■ **Exercise prompt**
Repeat the stretch of entries below from the line with "[(173, 246), (475, 382), (63, 200)]" through the line with "In this exercise you will find the dark". Include both ends and add nothing.

Start of Block

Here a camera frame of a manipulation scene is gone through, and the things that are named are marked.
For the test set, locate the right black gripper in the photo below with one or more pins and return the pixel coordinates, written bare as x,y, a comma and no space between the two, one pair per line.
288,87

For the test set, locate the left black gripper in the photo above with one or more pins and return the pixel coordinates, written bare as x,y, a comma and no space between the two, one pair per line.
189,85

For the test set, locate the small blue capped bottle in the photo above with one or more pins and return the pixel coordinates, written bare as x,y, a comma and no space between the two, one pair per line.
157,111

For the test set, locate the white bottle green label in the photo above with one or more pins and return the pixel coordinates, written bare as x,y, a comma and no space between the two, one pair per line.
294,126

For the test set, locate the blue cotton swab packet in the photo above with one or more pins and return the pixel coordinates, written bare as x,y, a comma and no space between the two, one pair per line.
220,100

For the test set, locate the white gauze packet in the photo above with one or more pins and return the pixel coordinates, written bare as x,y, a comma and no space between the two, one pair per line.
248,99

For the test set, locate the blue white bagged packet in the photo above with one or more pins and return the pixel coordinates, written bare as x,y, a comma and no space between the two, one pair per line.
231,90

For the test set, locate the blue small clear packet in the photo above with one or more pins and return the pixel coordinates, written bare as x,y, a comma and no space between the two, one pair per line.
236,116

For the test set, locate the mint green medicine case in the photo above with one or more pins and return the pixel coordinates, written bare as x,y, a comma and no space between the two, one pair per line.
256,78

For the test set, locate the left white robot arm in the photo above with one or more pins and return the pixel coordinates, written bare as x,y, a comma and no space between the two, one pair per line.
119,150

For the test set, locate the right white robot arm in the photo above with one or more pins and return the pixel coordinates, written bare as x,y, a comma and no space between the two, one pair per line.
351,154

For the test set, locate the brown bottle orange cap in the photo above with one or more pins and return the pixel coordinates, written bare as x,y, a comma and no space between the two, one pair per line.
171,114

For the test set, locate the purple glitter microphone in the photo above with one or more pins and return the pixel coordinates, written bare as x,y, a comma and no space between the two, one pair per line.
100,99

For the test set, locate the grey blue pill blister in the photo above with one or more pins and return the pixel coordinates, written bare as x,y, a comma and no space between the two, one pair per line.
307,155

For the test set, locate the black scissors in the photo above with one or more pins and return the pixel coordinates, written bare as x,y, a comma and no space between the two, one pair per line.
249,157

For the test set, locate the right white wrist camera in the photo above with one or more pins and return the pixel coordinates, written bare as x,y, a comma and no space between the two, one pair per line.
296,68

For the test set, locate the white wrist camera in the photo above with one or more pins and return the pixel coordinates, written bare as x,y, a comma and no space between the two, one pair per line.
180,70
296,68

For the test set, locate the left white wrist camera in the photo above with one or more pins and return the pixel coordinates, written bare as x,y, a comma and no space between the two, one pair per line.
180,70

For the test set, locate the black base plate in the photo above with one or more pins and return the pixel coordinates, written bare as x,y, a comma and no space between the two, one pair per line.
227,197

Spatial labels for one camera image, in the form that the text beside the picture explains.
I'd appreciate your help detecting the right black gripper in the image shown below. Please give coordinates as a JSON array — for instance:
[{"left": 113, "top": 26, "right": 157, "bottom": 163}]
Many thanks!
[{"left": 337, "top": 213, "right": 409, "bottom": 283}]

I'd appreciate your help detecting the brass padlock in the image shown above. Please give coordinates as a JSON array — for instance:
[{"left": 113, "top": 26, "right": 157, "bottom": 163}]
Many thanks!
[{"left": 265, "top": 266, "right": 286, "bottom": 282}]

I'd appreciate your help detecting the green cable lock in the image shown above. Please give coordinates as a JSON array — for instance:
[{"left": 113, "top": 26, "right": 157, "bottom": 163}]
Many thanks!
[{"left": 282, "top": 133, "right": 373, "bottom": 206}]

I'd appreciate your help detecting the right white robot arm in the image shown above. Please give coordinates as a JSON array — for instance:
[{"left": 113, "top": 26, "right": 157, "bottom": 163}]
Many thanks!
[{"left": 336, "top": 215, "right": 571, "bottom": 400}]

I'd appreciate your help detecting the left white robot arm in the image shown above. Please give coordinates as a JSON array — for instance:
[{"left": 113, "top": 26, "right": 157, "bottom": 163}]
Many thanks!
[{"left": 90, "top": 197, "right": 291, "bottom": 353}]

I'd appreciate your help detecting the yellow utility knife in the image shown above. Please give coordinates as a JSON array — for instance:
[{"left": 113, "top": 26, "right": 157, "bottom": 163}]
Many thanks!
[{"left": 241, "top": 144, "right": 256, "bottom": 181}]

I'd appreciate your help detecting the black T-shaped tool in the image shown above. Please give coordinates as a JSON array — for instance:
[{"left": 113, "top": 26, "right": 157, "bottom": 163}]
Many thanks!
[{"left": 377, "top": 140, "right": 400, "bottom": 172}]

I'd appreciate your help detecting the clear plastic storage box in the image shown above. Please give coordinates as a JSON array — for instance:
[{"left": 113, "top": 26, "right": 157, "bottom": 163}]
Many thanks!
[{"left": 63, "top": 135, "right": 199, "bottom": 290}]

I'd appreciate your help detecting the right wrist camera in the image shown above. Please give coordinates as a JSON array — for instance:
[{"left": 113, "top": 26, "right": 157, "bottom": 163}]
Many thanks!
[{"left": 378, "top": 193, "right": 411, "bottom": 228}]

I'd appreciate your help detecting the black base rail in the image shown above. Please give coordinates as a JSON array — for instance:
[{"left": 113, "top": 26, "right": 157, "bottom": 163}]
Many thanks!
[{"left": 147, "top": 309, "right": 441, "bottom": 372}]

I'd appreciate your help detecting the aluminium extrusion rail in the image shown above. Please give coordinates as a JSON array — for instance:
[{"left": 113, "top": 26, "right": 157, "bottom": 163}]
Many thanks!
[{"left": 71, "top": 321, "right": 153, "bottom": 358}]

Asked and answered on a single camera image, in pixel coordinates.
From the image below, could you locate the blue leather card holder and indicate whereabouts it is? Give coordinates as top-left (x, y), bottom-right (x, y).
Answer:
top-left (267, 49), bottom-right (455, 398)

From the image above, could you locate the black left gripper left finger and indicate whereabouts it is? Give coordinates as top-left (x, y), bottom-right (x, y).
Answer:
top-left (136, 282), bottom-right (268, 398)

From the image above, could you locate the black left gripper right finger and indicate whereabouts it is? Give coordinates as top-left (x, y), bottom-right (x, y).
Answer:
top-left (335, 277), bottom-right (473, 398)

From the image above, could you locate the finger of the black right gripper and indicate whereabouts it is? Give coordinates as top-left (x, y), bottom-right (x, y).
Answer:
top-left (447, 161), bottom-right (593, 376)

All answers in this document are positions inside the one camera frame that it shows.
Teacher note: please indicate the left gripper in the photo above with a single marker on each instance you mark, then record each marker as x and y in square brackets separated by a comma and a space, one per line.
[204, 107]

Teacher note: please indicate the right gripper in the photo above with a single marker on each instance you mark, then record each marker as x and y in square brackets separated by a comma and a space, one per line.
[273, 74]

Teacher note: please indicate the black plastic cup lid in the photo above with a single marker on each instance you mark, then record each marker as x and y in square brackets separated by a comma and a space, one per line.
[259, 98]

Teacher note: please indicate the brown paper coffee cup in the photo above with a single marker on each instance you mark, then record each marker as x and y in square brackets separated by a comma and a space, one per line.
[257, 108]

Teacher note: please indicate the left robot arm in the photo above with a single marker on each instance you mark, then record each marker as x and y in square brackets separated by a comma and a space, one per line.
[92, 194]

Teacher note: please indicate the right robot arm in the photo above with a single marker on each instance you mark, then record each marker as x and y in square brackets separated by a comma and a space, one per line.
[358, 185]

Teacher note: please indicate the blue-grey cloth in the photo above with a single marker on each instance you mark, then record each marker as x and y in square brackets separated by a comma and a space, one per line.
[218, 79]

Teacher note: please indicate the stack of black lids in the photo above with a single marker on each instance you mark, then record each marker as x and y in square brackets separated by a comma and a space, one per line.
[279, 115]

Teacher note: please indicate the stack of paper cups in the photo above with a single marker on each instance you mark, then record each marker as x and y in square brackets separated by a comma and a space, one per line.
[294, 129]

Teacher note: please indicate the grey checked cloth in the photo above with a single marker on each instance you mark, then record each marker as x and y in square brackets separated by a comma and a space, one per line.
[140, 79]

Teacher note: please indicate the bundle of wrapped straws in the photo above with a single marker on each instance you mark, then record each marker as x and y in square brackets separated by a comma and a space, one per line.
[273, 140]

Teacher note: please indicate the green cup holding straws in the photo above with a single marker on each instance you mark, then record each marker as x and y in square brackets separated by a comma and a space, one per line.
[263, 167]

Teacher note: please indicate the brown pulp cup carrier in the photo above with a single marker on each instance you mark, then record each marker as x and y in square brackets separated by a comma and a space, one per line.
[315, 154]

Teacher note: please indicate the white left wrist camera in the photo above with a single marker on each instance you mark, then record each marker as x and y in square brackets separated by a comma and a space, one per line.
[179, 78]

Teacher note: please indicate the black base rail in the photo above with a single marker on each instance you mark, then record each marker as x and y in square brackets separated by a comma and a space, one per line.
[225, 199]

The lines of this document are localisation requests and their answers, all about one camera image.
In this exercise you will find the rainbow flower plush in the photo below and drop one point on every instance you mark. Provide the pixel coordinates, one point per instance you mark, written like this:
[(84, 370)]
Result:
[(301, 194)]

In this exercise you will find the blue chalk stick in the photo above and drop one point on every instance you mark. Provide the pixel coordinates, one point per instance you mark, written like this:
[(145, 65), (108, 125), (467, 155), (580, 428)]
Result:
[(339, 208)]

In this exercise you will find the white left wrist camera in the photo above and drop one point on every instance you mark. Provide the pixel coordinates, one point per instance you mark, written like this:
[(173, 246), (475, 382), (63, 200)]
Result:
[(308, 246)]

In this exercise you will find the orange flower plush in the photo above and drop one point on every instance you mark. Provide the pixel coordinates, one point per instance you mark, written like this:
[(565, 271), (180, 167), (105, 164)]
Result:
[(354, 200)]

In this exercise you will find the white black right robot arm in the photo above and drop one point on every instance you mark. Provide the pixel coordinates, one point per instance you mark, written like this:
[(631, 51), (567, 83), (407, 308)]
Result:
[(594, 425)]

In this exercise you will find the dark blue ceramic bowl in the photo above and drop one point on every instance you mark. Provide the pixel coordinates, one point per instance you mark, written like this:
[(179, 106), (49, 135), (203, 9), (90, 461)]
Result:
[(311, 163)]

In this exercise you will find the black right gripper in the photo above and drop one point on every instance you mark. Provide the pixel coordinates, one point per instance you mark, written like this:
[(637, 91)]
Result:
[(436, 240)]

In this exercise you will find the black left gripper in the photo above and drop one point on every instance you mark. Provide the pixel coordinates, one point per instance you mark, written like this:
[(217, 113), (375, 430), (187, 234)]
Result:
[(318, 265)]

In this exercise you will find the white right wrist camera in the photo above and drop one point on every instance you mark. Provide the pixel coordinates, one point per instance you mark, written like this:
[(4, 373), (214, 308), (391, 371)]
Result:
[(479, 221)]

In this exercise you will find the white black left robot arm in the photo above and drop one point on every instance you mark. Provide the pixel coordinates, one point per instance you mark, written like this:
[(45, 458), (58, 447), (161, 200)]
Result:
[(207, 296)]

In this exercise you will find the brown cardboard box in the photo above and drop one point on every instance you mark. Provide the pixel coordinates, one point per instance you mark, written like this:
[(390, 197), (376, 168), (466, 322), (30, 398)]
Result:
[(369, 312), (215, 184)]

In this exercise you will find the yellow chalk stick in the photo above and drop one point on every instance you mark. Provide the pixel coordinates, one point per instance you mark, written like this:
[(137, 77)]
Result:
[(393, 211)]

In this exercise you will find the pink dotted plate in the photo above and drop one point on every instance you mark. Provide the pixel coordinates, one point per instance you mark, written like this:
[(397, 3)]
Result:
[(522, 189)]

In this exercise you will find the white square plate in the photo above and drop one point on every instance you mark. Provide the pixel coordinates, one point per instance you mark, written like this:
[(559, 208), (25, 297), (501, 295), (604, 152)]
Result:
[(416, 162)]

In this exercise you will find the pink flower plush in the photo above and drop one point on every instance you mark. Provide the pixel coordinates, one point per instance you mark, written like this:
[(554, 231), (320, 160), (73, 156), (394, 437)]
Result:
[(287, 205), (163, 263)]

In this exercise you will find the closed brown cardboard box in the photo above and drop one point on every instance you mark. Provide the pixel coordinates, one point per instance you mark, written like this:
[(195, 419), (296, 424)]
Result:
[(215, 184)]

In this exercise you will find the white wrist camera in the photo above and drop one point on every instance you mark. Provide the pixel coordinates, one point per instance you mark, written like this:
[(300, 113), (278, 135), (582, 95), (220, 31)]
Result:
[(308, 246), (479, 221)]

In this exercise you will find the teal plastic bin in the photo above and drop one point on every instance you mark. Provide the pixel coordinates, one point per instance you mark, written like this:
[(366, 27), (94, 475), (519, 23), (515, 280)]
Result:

End of Block

■ **Response area**
[(173, 246), (475, 382), (63, 200)]
Result:
[(308, 246)]

In this exercise you will find the orange flower plush in the photo above and drop one point on every instance you mark. Provide the pixel coordinates, one point per instance you mark, written like this:
[(565, 271), (180, 167), (105, 164)]
Result:
[(354, 200)]

In this exercise you will find the white black right robot arm in the photo above and drop one point on every instance you mark. Provide the pixel coordinates, one point per instance you mark, written like this:
[(631, 51), (567, 83), (407, 308)]
Result:
[(594, 425)]

In this exercise you will find the dark blue ceramic bowl in the photo above and drop one point on every instance you mark. Provide the pixel coordinates, one point per instance you mark, written like this:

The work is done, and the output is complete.